In Secret Origins #3, a woman matching Shado's description is seen training Kate Kane, though it is not revealed if it is truly her.

===Rebirth===
Shado re-appears in Green Arrow comics following DC Rebirth. Shado is a mercenary and member of the "Ninth Circle", an international criminal organization, alongside such assassins like Brick, Eddie Fyers and Cheshire.

==Powers and abilities==
Shado is an expert martial artist and a master of kyūdo, the Japanese art of archery. She uses a 30 kilogram bow and Japanese bamboo arrows 97.5 centimetres long.

==In other media==
Shado appears in Arrow, portrayed by Celina Jade. This version is the Chinese daughter of Yao Fei who was held captive on the island of Lian Yu by Edward Fyers and forced to take the blame for his crimes. After helping Oliver and Slade Wilson defeat Fyers, Shado and Oliver develop a romantic relationship.

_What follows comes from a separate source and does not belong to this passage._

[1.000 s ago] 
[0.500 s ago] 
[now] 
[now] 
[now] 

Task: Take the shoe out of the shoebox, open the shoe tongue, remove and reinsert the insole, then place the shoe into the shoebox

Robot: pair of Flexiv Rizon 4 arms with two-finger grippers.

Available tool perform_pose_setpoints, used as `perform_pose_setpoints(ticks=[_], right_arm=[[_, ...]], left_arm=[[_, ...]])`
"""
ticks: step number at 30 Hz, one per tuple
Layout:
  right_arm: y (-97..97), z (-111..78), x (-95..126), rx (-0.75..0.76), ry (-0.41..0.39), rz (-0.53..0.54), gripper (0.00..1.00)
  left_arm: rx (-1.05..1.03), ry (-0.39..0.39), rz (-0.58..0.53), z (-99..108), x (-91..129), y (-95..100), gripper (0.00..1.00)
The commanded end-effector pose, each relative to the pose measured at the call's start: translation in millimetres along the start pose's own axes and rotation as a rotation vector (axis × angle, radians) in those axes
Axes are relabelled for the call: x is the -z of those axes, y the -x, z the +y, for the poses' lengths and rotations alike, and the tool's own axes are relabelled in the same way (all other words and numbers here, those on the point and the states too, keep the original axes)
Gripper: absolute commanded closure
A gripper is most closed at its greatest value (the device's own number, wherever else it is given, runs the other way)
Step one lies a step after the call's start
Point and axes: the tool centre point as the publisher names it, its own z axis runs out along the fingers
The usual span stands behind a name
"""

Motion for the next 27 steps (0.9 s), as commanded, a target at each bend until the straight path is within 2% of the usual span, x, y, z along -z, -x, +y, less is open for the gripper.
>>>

In the second season episode "Three Ghosts", Shado is killed by Anthony Ivo. In subsequent seasons, a villainous, hallucinatory version of Shado appears, urging Slade to avenge her death. The third season introduces Shado's twin sister Mei (also portrayed by Jade) who has been looking for her since she vanished. After surviving an ambush from A.R.G.U.S., Oliver reveals to Mei that her family is dead, and she thanks him for giving her closure.